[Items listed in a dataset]

[Start of Attachment]

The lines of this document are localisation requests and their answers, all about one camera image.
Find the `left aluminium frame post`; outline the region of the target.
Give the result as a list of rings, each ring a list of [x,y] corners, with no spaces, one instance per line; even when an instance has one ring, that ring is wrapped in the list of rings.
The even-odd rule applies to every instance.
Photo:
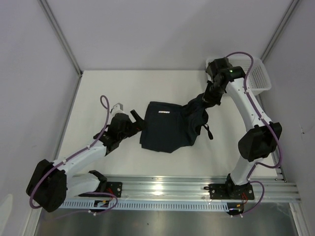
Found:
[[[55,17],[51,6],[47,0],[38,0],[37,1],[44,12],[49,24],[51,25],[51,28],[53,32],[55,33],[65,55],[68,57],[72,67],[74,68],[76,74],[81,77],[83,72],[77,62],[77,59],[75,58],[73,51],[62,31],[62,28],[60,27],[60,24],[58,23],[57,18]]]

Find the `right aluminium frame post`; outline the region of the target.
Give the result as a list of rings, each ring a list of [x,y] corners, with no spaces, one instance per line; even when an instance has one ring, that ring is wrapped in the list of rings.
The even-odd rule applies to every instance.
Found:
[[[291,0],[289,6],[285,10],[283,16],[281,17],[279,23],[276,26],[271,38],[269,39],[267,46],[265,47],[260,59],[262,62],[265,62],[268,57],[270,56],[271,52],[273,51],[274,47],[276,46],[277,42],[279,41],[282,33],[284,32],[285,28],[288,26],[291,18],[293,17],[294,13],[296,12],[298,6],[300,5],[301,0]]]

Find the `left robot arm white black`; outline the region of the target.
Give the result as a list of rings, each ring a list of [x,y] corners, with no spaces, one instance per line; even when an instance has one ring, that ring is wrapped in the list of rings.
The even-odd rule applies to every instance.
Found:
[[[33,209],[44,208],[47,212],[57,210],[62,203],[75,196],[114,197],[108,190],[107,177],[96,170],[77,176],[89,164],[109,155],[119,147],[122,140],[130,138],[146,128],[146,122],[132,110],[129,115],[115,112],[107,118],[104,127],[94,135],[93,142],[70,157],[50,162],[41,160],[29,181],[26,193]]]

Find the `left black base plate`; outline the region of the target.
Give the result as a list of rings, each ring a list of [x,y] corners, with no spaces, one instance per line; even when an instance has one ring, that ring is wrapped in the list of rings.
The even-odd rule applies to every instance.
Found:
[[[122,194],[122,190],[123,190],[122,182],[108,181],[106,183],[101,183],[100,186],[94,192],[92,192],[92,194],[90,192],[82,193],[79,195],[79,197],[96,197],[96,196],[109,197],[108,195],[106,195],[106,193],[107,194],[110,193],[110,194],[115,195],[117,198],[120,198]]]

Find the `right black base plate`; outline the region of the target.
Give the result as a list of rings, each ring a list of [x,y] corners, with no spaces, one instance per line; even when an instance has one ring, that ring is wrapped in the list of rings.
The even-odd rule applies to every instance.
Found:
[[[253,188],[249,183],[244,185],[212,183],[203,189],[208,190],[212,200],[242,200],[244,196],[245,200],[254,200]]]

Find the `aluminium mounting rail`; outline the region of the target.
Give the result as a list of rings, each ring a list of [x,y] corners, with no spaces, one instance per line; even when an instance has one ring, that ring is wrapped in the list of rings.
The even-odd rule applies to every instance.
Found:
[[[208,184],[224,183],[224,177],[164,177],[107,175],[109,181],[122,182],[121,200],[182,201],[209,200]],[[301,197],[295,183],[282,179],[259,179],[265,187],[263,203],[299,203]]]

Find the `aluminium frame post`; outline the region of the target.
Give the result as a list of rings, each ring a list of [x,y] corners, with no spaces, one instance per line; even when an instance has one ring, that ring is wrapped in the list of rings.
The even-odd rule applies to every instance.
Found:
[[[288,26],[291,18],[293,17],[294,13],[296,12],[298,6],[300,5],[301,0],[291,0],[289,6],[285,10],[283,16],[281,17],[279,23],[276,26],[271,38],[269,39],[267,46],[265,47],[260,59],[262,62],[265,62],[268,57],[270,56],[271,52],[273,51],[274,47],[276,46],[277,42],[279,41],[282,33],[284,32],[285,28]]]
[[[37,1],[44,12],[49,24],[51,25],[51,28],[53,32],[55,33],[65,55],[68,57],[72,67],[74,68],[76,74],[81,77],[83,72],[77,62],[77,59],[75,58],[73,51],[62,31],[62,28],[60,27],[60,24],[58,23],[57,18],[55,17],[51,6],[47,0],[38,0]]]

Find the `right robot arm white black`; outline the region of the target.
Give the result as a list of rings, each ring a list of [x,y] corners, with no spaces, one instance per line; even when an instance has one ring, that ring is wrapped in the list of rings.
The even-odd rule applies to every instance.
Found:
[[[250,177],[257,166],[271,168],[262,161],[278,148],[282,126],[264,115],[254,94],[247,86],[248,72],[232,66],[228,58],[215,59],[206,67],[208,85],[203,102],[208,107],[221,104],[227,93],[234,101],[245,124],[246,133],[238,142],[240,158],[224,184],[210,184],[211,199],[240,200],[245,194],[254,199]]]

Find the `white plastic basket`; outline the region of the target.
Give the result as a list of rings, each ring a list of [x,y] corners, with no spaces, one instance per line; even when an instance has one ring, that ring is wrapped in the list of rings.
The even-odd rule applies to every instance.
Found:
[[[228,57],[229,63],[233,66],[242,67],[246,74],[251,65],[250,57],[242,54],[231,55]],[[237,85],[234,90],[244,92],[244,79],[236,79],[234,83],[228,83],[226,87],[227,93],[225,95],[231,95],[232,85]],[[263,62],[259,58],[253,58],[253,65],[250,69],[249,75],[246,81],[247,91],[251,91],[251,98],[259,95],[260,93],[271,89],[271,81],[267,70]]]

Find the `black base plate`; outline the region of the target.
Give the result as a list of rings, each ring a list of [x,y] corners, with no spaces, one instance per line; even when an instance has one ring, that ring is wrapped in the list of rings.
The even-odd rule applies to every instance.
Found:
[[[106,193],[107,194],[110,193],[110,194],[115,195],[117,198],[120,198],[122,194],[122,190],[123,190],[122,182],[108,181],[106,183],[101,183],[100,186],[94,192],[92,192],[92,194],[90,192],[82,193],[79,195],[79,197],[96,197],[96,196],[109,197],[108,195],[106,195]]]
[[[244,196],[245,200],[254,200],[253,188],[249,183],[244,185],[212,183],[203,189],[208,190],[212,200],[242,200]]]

[End of Attachment]

● Assigned task
Write out each line again, exactly as it appears above, except for any picture.

● Result of this task
The lines of this document are localisation requests and their answers, all about one camera image.
Find the `left aluminium frame post`; outline the region of the target.
Give the result as a list of rings, each ring a list of [x,y] corners, with no spaces, one instance per line; even when an instance has one ring, that ring is wrapped in the list of rings.
The even-odd rule applies to every instance.
Photo:
Found:
[[[55,17],[51,6],[47,0],[38,0],[37,1],[44,12],[49,24],[51,25],[51,28],[53,32],[55,33],[65,55],[68,57],[72,67],[74,68],[76,74],[81,77],[83,72],[77,62],[77,59],[75,58],[73,51],[62,31],[62,28],[60,27],[60,24],[58,23],[57,18]]]

Find the `right aluminium frame post`; outline the region of the target.
Give the result as a list of rings, each ring a list of [x,y] corners, with no spaces, one instance per line; even when an instance has one ring, that ring is wrapped in the list of rings.
The even-odd rule applies to every instance.
Found:
[[[291,0],[289,6],[285,10],[283,16],[281,17],[279,23],[276,26],[271,38],[269,39],[267,46],[265,47],[260,59],[262,62],[265,62],[268,57],[270,56],[271,52],[273,51],[274,47],[276,46],[277,42],[279,41],[282,33],[284,32],[285,28],[288,26],[291,18],[293,17],[294,13],[296,12],[298,6],[300,5],[301,0]]]

Find the `left robot arm white black`; outline the region of the target.
Give the result as a list of rings, each ring a list of [x,y] corners, with no spaces, one instance per line; even when an instance has one ring, that ring is wrapped in the list of rings.
The even-odd rule applies to every instance.
Found:
[[[33,209],[44,208],[47,212],[57,210],[62,203],[75,196],[114,197],[108,190],[107,177],[96,170],[77,176],[89,164],[109,155],[119,147],[122,140],[130,138],[146,128],[146,122],[132,110],[129,115],[115,112],[107,118],[104,127],[94,135],[93,142],[70,157],[50,162],[41,160],[29,181],[26,193]]]

Find the `left black base plate`; outline the region of the target.
Give the result as a list of rings, each ring a list of [x,y] corners, with no spaces, one instance per line; even when an instance has one ring, that ring is wrapped in the list of rings.
The even-odd rule applies to every instance.
Found:
[[[122,194],[122,190],[123,190],[122,182],[108,181],[106,183],[101,183],[100,186],[94,192],[92,192],[92,194],[90,192],[82,193],[79,195],[79,197],[96,197],[96,196],[109,197],[108,195],[106,195],[106,193],[107,194],[110,193],[110,194],[115,195],[117,198],[120,198]]]

Find the `right black base plate`; outline the region of the target.
Give the result as a list of rings, each ring a list of [x,y] corners, with no spaces, one instance per line; even when an instance has one ring, that ring is wrapped in the list of rings.
The even-odd rule applies to every instance.
Found:
[[[253,188],[249,183],[244,185],[212,183],[203,189],[208,190],[212,200],[242,200],[244,196],[245,200],[254,200]]]

Find the `aluminium mounting rail`; outline the region of the target.
Give the result as a list of rings, each ring a list of [x,y] corners, with no spaces, one instance per line; even when an instance has one ring, that ring is wrapped in the list of rings.
The even-odd rule applies to every instance.
Found:
[[[208,184],[224,183],[224,177],[164,177],[107,175],[109,181],[122,182],[121,200],[182,201],[209,200]],[[301,197],[295,183],[282,179],[259,179],[265,187],[263,203],[299,203]]]

Find the `aluminium frame post`; outline the region of the target.
Give the result as a list of rings, each ring a list of [x,y] corners, with no spaces, one instance per line; even when an instance has one ring, that ring is wrapped in the list of rings.
The even-odd rule applies to every instance.
Found:
[[[288,26],[291,18],[293,17],[294,13],[296,12],[298,6],[300,5],[301,0],[291,0],[289,6],[285,10],[283,16],[281,17],[279,23],[276,26],[271,38],[269,39],[267,46],[265,47],[260,59],[262,62],[265,62],[268,57],[270,56],[271,52],[273,51],[274,47],[276,46],[277,42],[279,41],[282,33],[284,32],[285,28]]]
[[[37,1],[44,12],[49,24],[51,25],[51,28],[53,32],[55,33],[65,55],[68,57],[72,67],[74,68],[76,74],[81,77],[83,72],[77,62],[77,59],[75,58],[73,51],[62,31],[62,28],[60,27],[60,24],[58,23],[57,18],[55,17],[51,6],[47,0],[38,0]]]

Find the `right robot arm white black`; outline the region of the target.
Give the result as a list of rings, each ring a list of [x,y] corners, with no spaces, one instance per line; even when an instance has one ring, that ring is wrapped in the list of rings.
The even-odd rule applies to every instance.
Found:
[[[250,177],[257,166],[271,168],[262,161],[278,148],[282,126],[264,115],[254,94],[247,86],[248,72],[232,66],[228,58],[215,59],[206,67],[208,85],[203,102],[208,107],[221,104],[227,93],[234,101],[245,124],[246,133],[238,142],[240,158],[224,184],[210,184],[211,199],[240,200],[245,194],[254,199]]]

Find the `white plastic basket`; outline the region of the target.
Give the result as a list of rings, each ring a list of [x,y] corners, with no spaces, one instance per line; even when an instance has one ring, that ring is wrapped in the list of rings.
The even-odd rule applies to every instance.
Found:
[[[228,57],[229,63],[233,66],[242,67],[246,74],[251,65],[250,57],[242,54],[231,55]],[[237,85],[234,90],[244,92],[244,79],[236,79],[234,83],[228,83],[226,87],[227,93],[225,95],[231,95],[232,85]],[[263,62],[259,58],[253,58],[253,65],[250,69],[249,75],[246,81],[247,91],[251,91],[251,98],[259,95],[260,93],[271,89],[271,81],[267,70]]]

Find the `black base plate`; outline the region of the target.
Give the result as a list of rings, each ring a list of [x,y] corners, with no spaces, one instance per line; even when an instance has one ring, that ring is wrapped in the list of rings.
The even-odd rule applies to every instance.
Found:
[[[106,193],[107,194],[110,193],[110,194],[115,195],[117,198],[120,198],[122,194],[122,190],[123,190],[122,182],[108,181],[106,183],[101,183],[100,186],[94,192],[92,192],[92,194],[90,192],[82,193],[79,195],[79,197],[96,197],[96,196],[109,197],[108,195],[106,195]]]
[[[244,196],[245,200],[254,200],[253,188],[249,183],[244,185],[212,183],[203,189],[208,190],[212,200],[242,200]]]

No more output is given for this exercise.